Inconsistent normalized values for some tags

vvanpo opened this issue 4 years ago · 4 comments

Example with Taiwanese:

$ node -e "console.log(require('bcp-47-normalize')('zh-Hans-TW'))"
zh-TW
$ node -e "console.log(require('bcp-47-normalize')('zh-TW'))"
zh-Hant

So if I'm understanding correctly what this program is supposed to do, it's telling me that zh-TW is both the normal form of the tag that includes the 'Hans' script, and is "further normalized" down to the 'Hant' script?

Answer 1 · 2020-07-24T10:34:52.000Z

Seems like a bug. See here and here for the data. The last link includes zh_Hans, which seems why zh-Hans-TW incorrectly goes to zh-TW.

I wonder if zh-Hans-TW should go to zh-Hans, there is no data to suggest that I can quickly see.

Answer 2 · 2020-07-24T13:10:23.000Z

Thanks for reporting, @vvanpo, released in 1.1.0!

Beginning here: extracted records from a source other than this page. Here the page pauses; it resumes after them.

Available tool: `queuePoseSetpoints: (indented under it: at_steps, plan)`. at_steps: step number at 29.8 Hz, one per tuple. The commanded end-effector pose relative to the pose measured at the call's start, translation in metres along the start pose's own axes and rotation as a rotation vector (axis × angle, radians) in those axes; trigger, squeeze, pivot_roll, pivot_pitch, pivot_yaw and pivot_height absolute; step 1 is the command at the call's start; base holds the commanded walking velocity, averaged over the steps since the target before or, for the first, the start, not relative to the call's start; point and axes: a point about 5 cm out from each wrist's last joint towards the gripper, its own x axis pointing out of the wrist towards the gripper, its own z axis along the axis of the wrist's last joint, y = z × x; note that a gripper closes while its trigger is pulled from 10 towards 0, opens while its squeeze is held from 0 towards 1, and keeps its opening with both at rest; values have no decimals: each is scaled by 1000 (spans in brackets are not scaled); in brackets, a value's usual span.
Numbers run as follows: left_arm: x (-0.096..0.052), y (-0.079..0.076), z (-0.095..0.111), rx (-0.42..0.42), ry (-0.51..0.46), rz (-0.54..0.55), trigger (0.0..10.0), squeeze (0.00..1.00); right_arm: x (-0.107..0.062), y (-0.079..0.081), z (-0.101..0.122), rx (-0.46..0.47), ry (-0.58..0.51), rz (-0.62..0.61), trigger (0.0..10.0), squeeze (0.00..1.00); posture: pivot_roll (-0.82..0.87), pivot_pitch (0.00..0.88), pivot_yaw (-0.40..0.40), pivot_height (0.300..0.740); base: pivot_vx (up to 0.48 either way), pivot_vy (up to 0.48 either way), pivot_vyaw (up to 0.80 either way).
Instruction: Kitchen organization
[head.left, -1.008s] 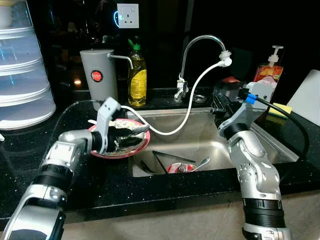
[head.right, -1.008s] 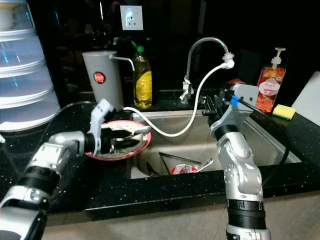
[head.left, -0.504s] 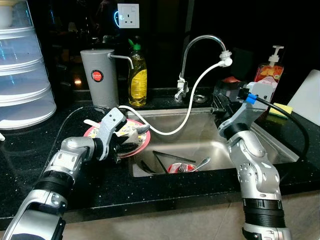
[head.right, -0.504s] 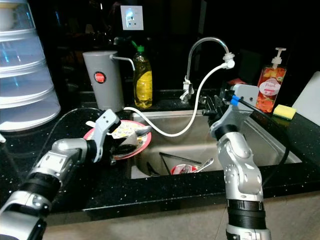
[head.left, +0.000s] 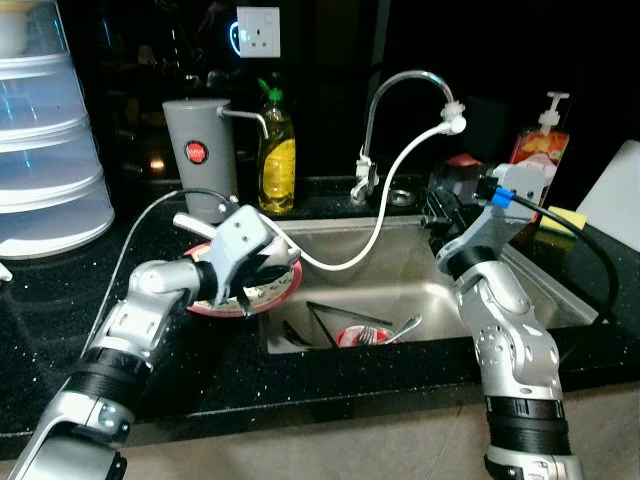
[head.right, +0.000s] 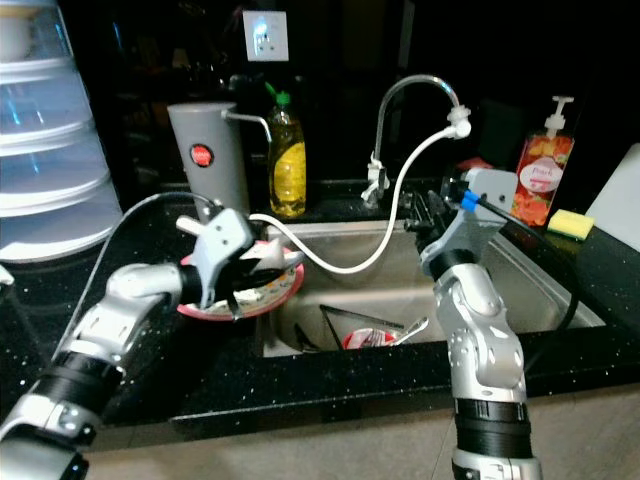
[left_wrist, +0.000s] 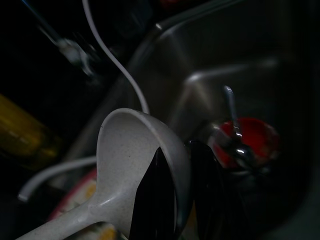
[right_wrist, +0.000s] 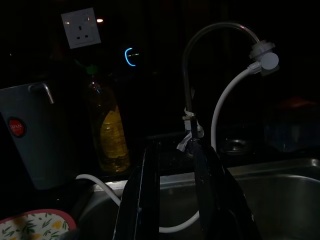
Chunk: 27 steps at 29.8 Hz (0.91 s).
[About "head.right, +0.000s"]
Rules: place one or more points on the yellow sponge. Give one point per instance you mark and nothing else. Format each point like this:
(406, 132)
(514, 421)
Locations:
(570, 225)

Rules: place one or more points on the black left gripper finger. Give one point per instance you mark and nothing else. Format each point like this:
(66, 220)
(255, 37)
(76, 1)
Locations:
(245, 265)
(235, 305)

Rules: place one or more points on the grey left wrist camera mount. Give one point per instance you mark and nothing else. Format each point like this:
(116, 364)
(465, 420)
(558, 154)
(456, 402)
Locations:
(222, 242)

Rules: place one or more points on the yellow dish soap bottle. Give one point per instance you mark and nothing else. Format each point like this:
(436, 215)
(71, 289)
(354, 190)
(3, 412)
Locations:
(287, 165)

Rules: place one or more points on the clear box with red soap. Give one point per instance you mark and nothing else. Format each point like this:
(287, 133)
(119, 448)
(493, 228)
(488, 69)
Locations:
(465, 165)

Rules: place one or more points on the small white object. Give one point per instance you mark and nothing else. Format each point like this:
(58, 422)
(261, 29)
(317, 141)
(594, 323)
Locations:
(4, 275)

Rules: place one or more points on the peach hand soap pump bottle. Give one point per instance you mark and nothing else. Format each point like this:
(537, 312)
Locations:
(545, 175)

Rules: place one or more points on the chrome sink faucet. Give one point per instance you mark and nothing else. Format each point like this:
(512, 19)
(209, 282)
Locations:
(388, 103)

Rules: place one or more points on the pink floral plate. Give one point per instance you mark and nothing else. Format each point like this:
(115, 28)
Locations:
(275, 285)

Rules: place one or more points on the metal spoon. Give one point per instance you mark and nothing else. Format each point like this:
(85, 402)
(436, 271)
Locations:
(410, 332)

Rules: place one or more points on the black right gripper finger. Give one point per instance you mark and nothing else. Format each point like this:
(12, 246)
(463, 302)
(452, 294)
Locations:
(415, 212)

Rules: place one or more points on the white tiered plastic food cover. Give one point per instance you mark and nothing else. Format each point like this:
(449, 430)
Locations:
(55, 185)

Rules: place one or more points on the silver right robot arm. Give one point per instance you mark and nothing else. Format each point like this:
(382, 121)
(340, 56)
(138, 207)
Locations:
(485, 345)

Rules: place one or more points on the white wall socket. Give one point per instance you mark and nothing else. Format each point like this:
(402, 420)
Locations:
(266, 36)

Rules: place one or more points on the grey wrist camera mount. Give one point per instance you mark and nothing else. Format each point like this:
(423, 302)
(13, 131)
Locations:
(222, 242)
(470, 210)

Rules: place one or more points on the black chopstick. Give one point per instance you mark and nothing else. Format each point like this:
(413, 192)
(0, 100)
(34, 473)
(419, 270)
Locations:
(332, 326)
(360, 316)

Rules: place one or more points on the red bowl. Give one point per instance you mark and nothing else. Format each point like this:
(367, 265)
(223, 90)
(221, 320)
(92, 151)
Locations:
(368, 340)

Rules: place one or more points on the white board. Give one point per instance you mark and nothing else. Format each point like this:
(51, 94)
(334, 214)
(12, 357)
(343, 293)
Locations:
(618, 195)

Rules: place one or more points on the grey water dispenser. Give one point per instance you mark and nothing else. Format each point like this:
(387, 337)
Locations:
(205, 185)

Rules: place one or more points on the stainless steel sink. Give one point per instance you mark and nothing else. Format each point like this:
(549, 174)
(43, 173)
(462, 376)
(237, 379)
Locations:
(370, 290)

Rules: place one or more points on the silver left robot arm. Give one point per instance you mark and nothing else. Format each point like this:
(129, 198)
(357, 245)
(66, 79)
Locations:
(105, 345)

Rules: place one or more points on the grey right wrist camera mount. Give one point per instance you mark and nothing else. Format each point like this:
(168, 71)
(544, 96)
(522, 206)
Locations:
(470, 210)

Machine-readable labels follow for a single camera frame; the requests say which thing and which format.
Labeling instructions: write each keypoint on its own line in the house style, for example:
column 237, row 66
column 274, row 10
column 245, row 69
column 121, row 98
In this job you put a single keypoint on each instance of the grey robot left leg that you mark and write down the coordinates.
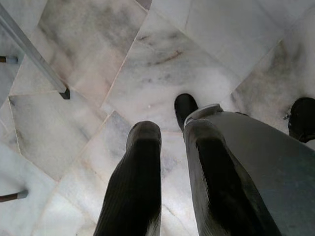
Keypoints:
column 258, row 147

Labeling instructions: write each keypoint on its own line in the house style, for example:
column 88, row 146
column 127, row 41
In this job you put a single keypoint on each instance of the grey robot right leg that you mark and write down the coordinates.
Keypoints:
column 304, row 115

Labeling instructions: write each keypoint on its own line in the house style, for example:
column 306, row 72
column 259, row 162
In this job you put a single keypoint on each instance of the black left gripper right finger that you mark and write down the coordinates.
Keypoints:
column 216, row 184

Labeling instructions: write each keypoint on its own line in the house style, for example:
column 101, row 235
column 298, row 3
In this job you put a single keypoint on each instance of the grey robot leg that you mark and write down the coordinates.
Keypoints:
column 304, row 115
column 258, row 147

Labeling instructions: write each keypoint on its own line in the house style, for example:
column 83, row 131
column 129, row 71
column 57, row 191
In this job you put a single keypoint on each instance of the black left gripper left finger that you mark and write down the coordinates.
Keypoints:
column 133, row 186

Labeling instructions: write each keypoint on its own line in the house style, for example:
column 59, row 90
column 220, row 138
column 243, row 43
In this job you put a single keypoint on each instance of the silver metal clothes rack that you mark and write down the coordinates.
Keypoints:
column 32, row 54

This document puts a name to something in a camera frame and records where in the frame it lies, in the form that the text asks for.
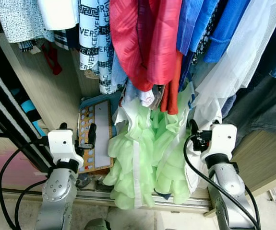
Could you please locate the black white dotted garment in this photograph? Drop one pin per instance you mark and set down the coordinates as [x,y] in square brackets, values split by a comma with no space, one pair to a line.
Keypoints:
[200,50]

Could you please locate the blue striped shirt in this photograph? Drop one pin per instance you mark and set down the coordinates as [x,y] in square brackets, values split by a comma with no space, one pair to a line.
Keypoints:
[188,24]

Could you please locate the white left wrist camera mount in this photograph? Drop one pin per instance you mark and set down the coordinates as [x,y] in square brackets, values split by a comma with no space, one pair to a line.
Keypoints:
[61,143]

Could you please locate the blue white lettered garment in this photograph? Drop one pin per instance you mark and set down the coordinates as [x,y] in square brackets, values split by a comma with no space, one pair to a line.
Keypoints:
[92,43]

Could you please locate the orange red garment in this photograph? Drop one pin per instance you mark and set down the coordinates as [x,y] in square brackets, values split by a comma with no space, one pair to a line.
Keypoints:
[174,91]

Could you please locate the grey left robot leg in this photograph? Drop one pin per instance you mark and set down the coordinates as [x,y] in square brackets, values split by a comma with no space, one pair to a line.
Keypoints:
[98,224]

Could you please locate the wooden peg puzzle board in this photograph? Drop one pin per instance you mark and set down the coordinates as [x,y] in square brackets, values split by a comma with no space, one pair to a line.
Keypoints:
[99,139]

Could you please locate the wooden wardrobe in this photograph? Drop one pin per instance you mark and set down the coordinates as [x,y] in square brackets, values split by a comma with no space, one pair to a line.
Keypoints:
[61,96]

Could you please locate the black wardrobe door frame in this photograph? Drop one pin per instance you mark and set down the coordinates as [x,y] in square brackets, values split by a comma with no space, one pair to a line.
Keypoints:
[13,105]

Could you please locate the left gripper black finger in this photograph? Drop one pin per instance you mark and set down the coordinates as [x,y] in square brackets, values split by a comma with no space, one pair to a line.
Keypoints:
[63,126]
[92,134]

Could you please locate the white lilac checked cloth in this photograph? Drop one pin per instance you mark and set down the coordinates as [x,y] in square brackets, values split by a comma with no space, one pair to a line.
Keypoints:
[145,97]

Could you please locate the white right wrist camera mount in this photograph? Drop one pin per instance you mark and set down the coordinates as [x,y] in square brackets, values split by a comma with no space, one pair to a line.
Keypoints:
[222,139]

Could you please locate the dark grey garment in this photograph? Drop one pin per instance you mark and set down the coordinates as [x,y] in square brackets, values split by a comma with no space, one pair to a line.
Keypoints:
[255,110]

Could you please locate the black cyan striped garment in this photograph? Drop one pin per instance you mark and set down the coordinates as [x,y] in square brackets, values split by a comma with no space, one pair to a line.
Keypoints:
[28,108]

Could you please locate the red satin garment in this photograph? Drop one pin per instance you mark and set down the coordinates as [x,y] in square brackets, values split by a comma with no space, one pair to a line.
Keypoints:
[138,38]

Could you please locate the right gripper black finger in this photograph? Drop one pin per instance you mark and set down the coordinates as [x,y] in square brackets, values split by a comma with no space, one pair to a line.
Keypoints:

Answer 3 · 2020-08-07T04:53:09.000Z

@wooorm This fix will result in zh-CN becoming zh, and lots of other normalization change. Is there a reason for this? Should it be marked as a BREAKING CHANGE instead?

https://npm.runkit.com/bcp-47-normalize

var bcp47Normalize = require("bcp-47-normalize")

console.log(bcp47Normalize('zh-CN'));
console.log(bcp47Normalize('zh-TW'));
console.log(bcp47Normalize('zh-MO'));
console.log(bcp47Normalize('zh-HK'));

"zh"
"zh-Hant"
"zh-Hant-MO"
"zh-Hant-HK"

Answer 4 · 2020-08-07T06:48:36.000Z

Yup, that’s the goal of normalizing. Chinese as spoken in China, well, the as spoken in China part is implied.

These four all go through here: https://github.com/unicode-org/cldr/blob/4b1225ead2ca9bc7a969a271b9931f137040d2bf/common/supplemental/supplementalMetadata.xml#L177

And then a couple of them are defaults: https://github.com/unicode-org/cldr/blob/4b1225ead2ca9bc7a969a271b9931f137040d2bf/common/supplemental/supplementalMetadata.xml#L1539

I’d normally consider it breaking, but the previous behavior was broken.